**Available data**
▼▼▼

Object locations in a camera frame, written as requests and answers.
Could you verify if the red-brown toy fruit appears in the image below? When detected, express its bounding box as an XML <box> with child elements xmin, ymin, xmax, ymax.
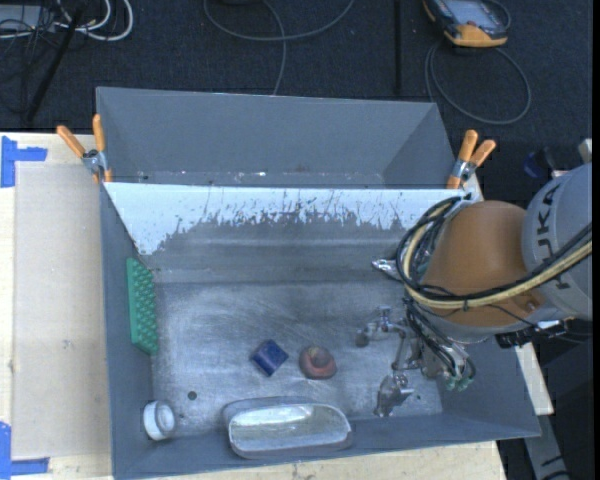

▲▲▲
▼▼▼

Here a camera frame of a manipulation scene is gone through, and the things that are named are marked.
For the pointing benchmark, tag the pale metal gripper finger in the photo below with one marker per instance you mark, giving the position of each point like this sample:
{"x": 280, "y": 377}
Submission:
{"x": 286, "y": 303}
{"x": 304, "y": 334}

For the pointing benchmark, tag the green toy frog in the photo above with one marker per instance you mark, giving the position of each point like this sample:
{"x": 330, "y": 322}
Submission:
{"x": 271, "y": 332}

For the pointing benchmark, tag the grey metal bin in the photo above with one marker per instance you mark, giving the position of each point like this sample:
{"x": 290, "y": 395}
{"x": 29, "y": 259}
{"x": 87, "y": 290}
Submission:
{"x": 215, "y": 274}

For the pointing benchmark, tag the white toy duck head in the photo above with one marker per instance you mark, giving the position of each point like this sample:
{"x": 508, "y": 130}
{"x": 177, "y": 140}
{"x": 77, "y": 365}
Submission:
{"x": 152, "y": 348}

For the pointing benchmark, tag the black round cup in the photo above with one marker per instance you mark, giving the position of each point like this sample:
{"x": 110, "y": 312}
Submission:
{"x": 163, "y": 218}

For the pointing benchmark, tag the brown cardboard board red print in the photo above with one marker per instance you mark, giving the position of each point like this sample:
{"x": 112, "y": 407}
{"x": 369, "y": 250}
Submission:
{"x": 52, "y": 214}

▲▲▲

When a line in the listing has the word "camera", return that line.

Object locations in a camera frame, written as requests and answers.
Here a camera frame of a manipulation scene is gone through, and the things that are named are marked.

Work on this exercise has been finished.